*Data for this exercise*
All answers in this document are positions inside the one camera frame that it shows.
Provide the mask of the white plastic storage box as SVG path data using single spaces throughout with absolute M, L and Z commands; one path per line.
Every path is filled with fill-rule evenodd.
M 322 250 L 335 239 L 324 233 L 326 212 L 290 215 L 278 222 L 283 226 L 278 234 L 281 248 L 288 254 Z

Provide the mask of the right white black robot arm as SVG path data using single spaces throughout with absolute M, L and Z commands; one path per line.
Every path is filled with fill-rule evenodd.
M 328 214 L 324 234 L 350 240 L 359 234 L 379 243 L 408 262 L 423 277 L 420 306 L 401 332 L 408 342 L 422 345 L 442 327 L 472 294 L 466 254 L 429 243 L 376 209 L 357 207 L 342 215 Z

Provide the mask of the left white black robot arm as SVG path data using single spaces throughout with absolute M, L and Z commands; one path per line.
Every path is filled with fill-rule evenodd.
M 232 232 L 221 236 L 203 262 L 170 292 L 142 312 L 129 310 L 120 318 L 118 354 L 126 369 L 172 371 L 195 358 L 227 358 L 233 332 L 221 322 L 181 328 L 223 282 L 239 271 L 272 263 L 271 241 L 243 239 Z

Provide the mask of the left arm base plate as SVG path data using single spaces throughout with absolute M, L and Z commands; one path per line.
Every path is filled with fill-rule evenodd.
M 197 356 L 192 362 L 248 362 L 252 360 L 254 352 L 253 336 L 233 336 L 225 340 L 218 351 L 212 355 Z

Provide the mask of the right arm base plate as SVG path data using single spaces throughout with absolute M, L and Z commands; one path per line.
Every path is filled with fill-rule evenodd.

*What you need to do*
From the entries above, list each line with "Provide" in it.

*Answer space*
Provide the mask of the white plastic storage box as SVG path data using single spaces throughout with absolute M, L and Z commands; one path per line.
Provide the mask of the right white black robot arm as SVG path data using single spaces throughout with absolute M, L and Z commands; one path per line.
Provide the mask of the left white black robot arm as SVG path data using single spaces throughout with absolute M, L and Z commands; one path per line.
Provide the mask of the left arm base plate as SVG path data using single spaces throughout with absolute M, L and Z commands; one path per line.
Provide the mask of the right arm base plate as SVG path data using single spaces throughout with absolute M, L and Z commands; one path per line.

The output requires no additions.